Big things are done by big names in New York, and when the week was over, Derek Jeter had earned a seat alongside the other Yankee greats. A year or so after surpassing Lew Gehrig as the all-time Yankee leader in hits, Jeter reached the next goal, gaining his 3,000th career major league hit last Saturday, during his 16th season as a player. This, folks, does not happen very often. In over a hundred years of play, less than 30 hitters have reached this level, which is considered overwhelming evidence to election to basball's Hall of Fame.
Over the decades, all kinds of people play the game. They all have certain physical gifts, but not all are leaders or keep their focus where it belongs - finding ways to (fairly) win close games by using the tools of anticipation, exploiting (again, fairly) or simply leading in order to make your teammates better. Jeter is well known for these qualities, and has always seemed to be at his best under pressure situations.
The 3,000th hit was a home run, something not expected much from shortstops, and it was his second of five hits for the game, another rarity. His achievement comes just as baseball pauses to celebrate itself during the annual All-Star break.
There was some doubt during the off season that Jeter could come to contract terms with the Yankees, who were reluctant to pay the big bucks to a shortstop past 35 years old. But for now, EVERYONE is glad they did. Maybe even the Red Sox.

Tuesday, July 05, 2011

Road Frogs

This week's title comes from a trip just finished to Portland, where our now three-years-married baby lives. More on that later.

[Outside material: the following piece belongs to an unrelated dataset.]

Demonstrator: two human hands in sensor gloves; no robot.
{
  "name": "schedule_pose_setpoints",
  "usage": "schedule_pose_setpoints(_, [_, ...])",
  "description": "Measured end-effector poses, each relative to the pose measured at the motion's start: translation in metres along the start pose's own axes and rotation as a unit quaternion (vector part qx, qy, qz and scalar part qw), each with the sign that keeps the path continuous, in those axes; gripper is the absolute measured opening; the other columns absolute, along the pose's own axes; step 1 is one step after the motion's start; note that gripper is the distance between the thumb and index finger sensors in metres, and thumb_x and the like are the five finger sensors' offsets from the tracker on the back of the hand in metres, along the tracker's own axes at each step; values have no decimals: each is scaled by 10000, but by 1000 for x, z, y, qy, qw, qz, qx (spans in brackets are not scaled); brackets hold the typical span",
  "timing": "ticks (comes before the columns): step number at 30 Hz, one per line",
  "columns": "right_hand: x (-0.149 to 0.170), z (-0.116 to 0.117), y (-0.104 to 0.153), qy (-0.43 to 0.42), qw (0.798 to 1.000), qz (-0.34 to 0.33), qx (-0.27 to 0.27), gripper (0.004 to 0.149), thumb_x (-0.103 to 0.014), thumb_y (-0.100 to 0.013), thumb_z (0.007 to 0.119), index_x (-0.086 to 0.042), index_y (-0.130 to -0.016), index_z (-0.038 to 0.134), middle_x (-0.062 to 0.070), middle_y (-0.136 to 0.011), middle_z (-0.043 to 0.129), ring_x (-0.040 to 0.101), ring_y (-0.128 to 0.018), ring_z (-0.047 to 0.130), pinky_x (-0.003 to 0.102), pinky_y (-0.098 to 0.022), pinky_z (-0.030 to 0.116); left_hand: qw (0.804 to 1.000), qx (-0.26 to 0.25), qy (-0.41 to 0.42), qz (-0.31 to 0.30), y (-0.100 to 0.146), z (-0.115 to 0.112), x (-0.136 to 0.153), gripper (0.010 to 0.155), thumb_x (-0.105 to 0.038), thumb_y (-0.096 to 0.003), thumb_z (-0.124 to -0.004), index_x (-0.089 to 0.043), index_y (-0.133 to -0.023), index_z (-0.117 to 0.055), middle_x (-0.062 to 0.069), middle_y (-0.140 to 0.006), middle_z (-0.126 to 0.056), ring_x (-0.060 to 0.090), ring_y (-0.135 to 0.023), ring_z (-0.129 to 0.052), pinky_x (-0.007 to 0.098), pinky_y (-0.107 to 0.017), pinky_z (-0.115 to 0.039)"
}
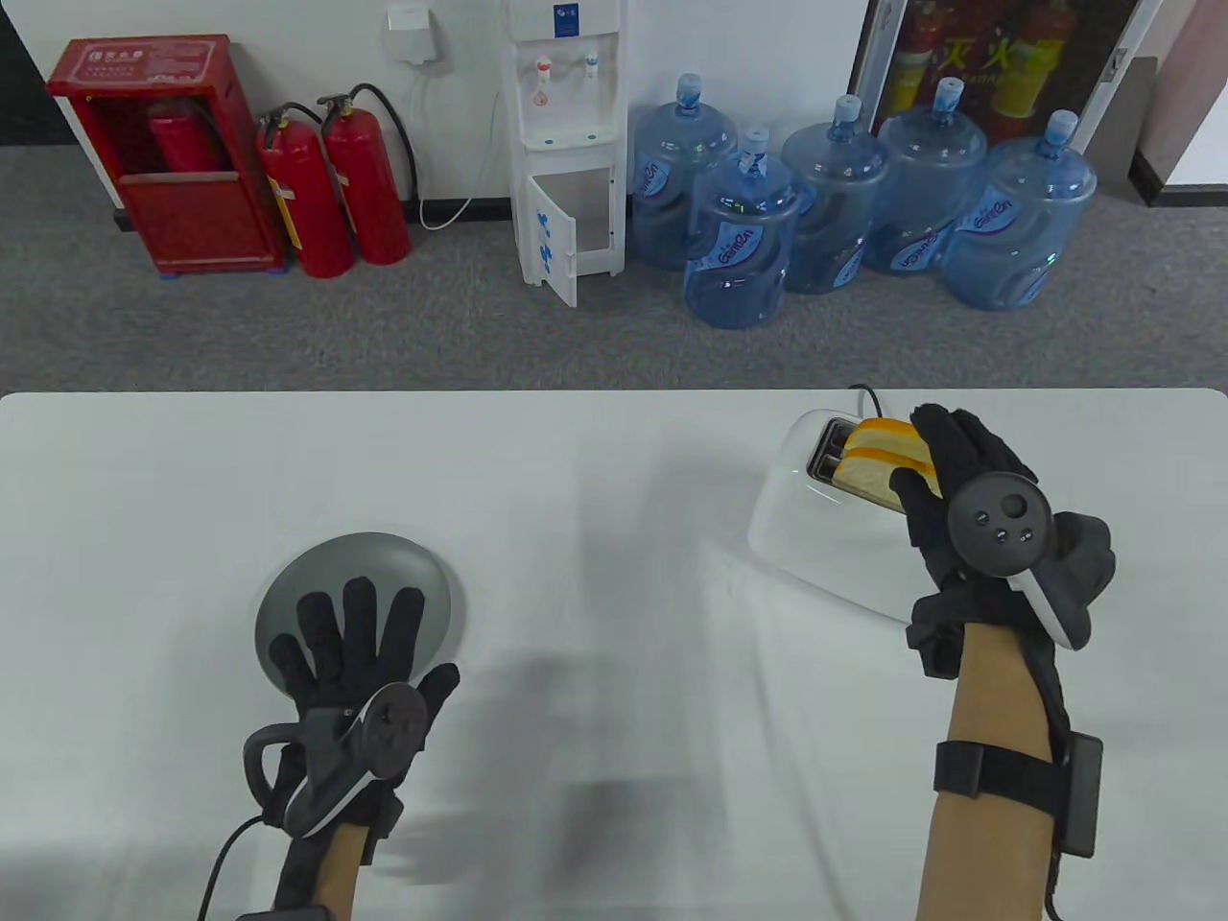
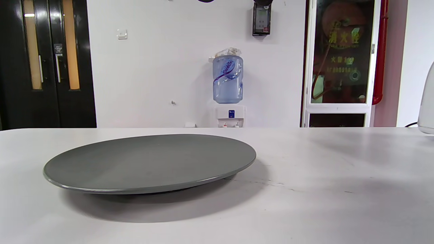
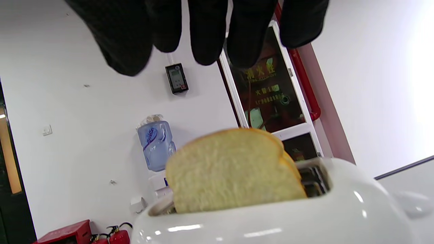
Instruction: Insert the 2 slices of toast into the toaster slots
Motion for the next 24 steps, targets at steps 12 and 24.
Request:
schedule_pose_setpoints(12, [-25, -45, 21, -22, 999, -23, 44, 691, -587, -660, 667, -351, -1250, 395, 54, -1341, 381, 407, -1214, 456, 663, -852, 442, 1000, -4, 5, -17, 3, 2, -9, 755, -708, -542, -507, -404, -1200, -295, 76, -1280, -208, 481, -1138, -139, 665, -777, -232])
schedule_pose_setpoints(24, [-57, -59, 41, -33, 994, -76, 78, 699, -613, -665, 612, -337, -1262, 373, 65, -1351, 334, 419, -1218, 405, 680, -847, 407, 1000, -4, 4, -23, 3, 1, -11, 755, -708, -542, -508, -405, -1199, -294, 78, -1279, -207, 481, -1138, -139, 667, -775, -233])
Point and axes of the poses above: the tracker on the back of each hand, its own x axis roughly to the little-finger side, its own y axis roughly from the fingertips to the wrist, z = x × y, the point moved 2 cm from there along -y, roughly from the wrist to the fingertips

I saw a cartoon poking a little fun at the recent non-apocalypse. A bearded man dressed in a robe holds a homemade sign which reads "The End Was Near".

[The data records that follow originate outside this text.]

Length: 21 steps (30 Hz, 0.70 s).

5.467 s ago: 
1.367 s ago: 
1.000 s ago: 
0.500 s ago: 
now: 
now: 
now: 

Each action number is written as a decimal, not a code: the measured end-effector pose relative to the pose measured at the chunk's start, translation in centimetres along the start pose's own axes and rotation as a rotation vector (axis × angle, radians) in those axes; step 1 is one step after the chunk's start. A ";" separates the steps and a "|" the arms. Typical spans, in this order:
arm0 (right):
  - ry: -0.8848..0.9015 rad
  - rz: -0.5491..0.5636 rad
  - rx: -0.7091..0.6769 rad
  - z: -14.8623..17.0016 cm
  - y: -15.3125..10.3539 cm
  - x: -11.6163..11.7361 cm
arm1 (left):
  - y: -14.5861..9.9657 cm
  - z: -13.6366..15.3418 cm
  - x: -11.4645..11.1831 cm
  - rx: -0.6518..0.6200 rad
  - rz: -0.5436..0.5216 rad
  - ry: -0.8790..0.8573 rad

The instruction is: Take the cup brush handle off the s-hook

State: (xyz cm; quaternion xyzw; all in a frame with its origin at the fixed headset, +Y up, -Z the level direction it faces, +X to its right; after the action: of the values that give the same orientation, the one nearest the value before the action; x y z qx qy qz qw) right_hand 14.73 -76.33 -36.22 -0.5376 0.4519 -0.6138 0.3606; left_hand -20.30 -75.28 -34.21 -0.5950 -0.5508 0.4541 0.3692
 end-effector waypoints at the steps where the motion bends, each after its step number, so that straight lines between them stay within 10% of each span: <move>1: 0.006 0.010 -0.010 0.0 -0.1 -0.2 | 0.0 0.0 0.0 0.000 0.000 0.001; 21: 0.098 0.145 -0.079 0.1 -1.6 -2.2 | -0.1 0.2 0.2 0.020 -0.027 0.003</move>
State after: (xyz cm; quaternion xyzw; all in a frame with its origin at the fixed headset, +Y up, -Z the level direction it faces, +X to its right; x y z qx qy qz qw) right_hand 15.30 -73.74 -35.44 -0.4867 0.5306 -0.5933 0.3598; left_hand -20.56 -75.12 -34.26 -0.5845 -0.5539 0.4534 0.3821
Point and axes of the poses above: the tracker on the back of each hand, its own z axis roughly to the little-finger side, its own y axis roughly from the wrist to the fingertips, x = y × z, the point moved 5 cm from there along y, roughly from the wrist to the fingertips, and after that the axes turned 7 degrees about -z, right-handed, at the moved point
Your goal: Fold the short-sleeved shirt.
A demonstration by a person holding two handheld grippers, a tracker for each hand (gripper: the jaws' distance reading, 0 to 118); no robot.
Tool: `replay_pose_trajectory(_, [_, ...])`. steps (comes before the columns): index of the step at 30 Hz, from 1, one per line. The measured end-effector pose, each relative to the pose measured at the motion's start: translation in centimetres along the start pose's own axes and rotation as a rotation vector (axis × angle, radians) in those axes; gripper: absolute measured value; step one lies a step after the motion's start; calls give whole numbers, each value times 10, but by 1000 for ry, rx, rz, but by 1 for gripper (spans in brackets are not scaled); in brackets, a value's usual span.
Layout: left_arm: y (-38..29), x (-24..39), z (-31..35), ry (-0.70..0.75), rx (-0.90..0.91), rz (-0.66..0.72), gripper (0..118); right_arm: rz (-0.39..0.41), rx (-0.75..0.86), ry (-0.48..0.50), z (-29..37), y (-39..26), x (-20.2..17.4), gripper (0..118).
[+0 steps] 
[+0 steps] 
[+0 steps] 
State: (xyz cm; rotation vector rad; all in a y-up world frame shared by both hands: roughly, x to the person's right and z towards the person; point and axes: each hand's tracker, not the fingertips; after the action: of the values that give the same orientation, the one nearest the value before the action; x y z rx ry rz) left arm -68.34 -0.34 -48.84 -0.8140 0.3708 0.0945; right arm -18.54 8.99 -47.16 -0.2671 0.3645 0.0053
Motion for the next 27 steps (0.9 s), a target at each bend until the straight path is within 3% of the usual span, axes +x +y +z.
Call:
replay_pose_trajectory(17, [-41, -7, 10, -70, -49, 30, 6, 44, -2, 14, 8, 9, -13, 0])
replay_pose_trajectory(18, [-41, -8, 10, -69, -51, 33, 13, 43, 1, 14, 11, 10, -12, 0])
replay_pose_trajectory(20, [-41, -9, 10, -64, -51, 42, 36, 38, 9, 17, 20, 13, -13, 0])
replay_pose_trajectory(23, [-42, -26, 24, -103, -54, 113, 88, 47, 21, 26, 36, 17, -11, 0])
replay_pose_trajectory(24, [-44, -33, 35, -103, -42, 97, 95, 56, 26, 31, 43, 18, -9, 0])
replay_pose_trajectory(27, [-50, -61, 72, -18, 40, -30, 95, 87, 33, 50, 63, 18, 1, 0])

You might have missed the action at soccer's Women's World Cup being held in Germany. Among the competitors is the team from North Korea. They haven't played so well, but they have the greatest excuse of all time. The coach explained that the blame goes to the team getting struck by lightning in a pre-Cup practice. Maybe the team members' memories were zapped too, because none of them has said anything about it.

Portland is a seven-hour drive from here through forests and mountain ranges. There's lots of scenery and plenty of sharp curves to keep you awake. The wife, who's a relentless driver, got us there on time.
It was really just a weekend/holiday trip, but there's lots to do in Portland, as we found out. Our first evening plan included a little train ride to see the Portland Timbers, a soccer team, in action.Upon arriving, we made the shocking discovery that the game was sold out. A few minutes later we boarded the return trip on what we dubbed the "Train O' Shame". I did see a goal from the game - on Yahoo! via home computer. Doh!
We had some other stops: a massive local bookstore, a restaurant that serves Cuban food, and church services in a building built on the 1920's. The meeting we attended included short expressions of faith from people born in three different foreign countries. We stopped in at the "Peculiarium", an odd little four-room museum that had on hand a 10-foot high statue of Sasquatch and a small kit for conducting exorcisms. Free admission, too.Our daughter's husband, who seems to have an eye for these things, had assembled and mounted a life-size deer head made only of cardboard on the living room wall. It had a very satirical quality, because no one would have thought it was the real thing, but the form was unmistakeable. They hadn't settled on a name for it, though it would be hard to top the name on the original package - "Bucky".
Hopping around the city was great fun. Portland has a tradition of mixing residential and commercial space on certain streets so completely that you have to check which door you're opening. I saw what looked like some kind of store announcing the future tenant - UBAD Auto Detailing. Could this guy use a new marketing man? To me it seemed a little too much like "UBAD. Me.....good!!"